(DATA SUPPLIED):
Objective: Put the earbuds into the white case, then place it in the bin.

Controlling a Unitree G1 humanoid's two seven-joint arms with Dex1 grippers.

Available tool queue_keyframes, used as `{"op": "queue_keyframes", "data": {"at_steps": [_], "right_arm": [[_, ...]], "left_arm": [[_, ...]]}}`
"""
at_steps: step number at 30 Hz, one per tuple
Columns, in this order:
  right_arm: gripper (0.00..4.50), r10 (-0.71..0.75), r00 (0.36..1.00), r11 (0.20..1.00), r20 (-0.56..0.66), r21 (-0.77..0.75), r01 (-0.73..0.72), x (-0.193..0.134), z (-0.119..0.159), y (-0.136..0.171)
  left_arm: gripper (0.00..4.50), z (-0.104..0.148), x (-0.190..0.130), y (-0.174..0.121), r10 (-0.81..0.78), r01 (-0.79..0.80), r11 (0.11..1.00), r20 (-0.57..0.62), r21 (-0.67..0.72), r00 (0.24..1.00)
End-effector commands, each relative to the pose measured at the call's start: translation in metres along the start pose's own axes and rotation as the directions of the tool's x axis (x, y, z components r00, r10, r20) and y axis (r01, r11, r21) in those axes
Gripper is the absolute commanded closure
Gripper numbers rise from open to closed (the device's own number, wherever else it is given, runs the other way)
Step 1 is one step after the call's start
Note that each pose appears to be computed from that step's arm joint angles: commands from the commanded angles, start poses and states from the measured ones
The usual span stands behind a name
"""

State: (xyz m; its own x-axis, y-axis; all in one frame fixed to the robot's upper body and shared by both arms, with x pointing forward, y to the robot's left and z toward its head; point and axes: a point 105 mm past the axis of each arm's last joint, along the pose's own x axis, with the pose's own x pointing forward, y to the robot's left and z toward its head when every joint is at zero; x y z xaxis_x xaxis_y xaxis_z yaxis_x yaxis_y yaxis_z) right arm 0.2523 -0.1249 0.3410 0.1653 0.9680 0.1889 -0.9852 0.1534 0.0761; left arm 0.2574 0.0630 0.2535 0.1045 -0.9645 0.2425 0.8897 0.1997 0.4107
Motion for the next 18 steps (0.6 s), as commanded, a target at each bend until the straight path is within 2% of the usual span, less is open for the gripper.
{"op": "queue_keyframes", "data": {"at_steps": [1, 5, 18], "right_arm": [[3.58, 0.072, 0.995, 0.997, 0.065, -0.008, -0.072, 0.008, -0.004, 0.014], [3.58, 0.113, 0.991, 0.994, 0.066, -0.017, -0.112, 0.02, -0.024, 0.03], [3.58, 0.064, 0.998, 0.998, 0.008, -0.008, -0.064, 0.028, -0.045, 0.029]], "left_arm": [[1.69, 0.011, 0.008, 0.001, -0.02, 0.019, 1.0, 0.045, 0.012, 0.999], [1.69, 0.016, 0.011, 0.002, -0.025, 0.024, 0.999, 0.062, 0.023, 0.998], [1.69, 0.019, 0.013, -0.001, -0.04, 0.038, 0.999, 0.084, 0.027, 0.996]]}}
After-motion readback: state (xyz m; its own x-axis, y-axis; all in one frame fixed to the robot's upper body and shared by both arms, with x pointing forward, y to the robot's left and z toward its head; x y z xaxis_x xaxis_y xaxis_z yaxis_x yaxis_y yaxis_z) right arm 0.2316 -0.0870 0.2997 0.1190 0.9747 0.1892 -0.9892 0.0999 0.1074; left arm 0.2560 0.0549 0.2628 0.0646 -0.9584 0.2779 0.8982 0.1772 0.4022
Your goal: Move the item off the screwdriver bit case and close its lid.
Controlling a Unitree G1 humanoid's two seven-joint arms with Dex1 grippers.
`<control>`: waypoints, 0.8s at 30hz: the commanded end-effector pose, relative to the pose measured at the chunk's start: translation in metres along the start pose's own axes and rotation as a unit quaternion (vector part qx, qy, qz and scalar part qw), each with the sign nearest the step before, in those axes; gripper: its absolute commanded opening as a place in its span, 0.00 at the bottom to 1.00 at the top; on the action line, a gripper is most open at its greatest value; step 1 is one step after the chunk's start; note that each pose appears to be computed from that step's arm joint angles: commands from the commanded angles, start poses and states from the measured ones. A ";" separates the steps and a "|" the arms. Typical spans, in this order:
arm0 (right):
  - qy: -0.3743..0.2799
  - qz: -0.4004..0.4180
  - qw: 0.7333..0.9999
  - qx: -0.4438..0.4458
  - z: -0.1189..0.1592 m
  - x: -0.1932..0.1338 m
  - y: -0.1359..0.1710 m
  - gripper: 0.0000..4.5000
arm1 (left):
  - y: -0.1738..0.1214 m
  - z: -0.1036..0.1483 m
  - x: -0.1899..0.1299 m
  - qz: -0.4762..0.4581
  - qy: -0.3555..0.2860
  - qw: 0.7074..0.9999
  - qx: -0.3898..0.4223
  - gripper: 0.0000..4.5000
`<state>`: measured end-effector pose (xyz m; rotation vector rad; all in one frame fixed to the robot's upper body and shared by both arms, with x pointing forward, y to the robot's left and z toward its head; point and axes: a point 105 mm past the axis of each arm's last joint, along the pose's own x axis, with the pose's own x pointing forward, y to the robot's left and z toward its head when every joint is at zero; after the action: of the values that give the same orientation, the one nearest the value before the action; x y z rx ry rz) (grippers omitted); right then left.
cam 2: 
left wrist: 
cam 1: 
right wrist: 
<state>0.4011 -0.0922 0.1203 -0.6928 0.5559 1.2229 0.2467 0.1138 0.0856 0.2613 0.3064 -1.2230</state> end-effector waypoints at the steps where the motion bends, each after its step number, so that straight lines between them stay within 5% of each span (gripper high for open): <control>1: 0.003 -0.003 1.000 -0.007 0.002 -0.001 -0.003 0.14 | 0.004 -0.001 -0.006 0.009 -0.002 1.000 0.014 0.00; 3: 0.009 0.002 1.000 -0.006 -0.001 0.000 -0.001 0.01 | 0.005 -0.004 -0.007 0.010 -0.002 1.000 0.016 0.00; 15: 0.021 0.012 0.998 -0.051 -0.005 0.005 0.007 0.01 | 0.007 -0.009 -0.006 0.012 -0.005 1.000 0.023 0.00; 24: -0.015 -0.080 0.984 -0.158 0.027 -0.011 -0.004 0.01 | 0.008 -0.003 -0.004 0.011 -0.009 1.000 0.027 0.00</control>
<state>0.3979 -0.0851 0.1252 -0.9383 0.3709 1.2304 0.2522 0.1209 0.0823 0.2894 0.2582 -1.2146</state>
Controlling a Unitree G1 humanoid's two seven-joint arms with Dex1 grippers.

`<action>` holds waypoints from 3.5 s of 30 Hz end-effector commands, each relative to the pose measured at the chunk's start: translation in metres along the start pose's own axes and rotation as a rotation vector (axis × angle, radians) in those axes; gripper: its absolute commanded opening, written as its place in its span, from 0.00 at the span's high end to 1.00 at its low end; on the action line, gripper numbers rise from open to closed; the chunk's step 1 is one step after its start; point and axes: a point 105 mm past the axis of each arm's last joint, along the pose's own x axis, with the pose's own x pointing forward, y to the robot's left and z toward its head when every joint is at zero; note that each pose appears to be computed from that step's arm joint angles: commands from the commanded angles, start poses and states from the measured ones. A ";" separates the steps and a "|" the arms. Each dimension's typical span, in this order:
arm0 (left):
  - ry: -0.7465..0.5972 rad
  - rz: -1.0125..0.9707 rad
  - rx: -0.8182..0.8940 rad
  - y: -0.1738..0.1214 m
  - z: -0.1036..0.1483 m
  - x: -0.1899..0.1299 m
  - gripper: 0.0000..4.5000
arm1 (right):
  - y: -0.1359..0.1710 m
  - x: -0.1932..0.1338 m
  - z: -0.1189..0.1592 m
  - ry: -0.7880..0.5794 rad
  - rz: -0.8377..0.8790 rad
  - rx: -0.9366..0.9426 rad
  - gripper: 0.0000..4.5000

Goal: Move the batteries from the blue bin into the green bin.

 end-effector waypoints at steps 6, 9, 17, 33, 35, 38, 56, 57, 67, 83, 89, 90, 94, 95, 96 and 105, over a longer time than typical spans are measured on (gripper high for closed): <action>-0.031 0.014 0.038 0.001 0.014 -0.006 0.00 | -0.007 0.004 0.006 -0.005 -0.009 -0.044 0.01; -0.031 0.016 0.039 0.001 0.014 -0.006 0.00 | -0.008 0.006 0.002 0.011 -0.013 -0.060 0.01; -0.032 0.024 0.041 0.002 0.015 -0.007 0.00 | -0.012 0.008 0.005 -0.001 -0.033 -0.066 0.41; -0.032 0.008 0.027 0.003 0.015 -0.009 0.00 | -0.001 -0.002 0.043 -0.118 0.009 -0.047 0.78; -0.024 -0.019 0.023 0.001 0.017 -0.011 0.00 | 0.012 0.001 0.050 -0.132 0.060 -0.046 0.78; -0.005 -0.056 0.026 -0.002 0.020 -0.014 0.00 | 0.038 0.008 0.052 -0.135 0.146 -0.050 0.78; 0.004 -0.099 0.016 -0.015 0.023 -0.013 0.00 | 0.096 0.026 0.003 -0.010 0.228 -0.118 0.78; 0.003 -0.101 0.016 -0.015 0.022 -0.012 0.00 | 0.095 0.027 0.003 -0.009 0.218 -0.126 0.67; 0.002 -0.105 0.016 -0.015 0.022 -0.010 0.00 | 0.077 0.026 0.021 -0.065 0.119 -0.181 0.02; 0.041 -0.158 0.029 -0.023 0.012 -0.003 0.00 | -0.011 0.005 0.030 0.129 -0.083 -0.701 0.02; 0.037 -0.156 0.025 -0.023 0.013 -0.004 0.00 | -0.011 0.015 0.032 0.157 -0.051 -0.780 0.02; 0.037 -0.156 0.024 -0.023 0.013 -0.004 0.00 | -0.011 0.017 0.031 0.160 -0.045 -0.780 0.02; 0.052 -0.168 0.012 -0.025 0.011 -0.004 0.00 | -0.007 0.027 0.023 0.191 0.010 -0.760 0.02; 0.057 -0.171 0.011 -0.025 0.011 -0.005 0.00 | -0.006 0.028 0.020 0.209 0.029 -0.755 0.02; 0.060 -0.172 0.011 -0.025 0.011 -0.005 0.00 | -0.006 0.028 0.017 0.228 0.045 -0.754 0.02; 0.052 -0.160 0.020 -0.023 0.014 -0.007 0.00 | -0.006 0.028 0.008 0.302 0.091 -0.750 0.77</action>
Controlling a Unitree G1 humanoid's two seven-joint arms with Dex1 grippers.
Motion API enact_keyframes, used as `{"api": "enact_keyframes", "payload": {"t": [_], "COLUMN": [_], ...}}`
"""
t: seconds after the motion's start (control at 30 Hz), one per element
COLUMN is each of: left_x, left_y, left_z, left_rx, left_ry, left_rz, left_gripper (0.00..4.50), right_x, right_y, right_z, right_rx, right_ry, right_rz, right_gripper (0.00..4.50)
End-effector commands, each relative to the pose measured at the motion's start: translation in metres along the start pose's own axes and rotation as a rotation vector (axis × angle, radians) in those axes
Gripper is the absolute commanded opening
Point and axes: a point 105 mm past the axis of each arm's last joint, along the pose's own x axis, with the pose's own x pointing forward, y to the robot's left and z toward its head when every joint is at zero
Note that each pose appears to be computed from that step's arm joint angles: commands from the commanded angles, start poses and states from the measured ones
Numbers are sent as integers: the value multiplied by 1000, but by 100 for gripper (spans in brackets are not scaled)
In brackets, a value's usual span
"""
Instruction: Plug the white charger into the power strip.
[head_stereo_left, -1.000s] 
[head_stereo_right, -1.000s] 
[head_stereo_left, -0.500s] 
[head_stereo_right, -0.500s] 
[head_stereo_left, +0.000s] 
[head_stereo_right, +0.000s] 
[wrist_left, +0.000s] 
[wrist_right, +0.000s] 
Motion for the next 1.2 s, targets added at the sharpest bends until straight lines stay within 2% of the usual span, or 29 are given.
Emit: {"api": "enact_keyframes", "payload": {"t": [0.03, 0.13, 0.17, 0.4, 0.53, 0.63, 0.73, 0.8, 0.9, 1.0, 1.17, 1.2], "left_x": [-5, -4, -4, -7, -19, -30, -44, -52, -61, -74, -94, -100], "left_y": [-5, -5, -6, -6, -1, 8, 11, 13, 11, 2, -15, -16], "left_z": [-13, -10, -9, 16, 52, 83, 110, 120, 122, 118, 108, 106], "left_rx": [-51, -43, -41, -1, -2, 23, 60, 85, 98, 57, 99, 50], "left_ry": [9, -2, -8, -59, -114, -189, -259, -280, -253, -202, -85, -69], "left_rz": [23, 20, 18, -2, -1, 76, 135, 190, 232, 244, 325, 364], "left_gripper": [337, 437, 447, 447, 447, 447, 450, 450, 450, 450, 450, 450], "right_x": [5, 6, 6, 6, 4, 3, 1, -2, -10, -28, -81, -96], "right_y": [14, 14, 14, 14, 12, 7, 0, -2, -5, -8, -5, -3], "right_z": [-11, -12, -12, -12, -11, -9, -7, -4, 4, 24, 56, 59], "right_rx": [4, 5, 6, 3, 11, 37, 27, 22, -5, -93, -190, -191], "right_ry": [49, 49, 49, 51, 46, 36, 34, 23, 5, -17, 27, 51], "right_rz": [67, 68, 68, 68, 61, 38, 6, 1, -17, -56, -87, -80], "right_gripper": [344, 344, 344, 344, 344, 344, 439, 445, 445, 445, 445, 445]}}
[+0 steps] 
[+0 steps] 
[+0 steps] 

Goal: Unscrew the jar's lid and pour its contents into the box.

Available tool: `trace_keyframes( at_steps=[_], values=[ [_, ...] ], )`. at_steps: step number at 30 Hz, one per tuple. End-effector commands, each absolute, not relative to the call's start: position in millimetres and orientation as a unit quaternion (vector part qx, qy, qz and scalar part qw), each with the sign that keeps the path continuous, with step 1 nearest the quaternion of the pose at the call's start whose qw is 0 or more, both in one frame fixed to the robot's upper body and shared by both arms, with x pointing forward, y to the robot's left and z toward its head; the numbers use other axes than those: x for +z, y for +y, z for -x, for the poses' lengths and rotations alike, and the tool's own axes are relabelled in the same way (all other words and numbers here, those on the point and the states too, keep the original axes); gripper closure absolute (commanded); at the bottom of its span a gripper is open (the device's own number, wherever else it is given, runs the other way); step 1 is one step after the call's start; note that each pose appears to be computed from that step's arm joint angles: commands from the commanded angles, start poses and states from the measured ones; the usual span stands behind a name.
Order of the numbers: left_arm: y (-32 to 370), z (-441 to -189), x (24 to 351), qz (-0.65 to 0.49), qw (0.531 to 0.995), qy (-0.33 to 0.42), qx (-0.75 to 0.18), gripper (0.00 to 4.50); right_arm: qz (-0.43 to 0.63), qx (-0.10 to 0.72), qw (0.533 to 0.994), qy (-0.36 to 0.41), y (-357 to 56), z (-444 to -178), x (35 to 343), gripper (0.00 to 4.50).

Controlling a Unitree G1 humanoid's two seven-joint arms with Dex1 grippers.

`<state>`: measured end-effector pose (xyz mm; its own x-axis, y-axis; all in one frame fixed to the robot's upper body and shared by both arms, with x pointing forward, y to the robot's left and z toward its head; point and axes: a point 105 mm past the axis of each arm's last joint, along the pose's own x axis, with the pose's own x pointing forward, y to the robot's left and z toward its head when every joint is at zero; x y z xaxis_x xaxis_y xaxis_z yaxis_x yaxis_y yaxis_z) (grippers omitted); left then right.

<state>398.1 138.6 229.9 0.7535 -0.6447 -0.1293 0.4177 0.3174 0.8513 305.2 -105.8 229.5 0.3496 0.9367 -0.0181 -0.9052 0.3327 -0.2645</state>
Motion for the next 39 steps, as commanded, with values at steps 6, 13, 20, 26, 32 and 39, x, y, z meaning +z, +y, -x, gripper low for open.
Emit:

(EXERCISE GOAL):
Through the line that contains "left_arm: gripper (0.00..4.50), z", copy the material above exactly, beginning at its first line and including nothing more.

(ANSWER BOX):
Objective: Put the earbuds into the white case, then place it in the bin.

Controlling a Unitree G1 humanoid's two seven-joint arms with Dex1 grippers.

Available tool queue_keyframes, used as `{"op": "queue_keyframes", "data": {"at_steps": [_], "right_arm": [[_, ...]], "left_arm": [[_, ...]]}}`
"""
at_steps: step number at 30 Hz, one per tuple
Columns, in this order:
  right_arm: gripper (0.00..4.50), r10 (-0.71..0.75), r00 (0.36..1.00), r11 (0.20..1.00), r20 (-0.56..0.66), r21 (-0.77..0.75), r01 (-0.73..0.72), x (-0.193..0.134), z (-0.119..0.159), y (-0.136..0.171)
  left_arm: gripper (0.00..4.50), z (-0.104..0.148), x (-0.190..0.130), y (-0.174..0.121), r10 (-0.81..0.78), r01 (-0.79..0.80), r11 (0.11..1.00), r20 (-0.57..0.62), r21 (-0.67..0.72), r00 (0.24..1.00)

No further output remains.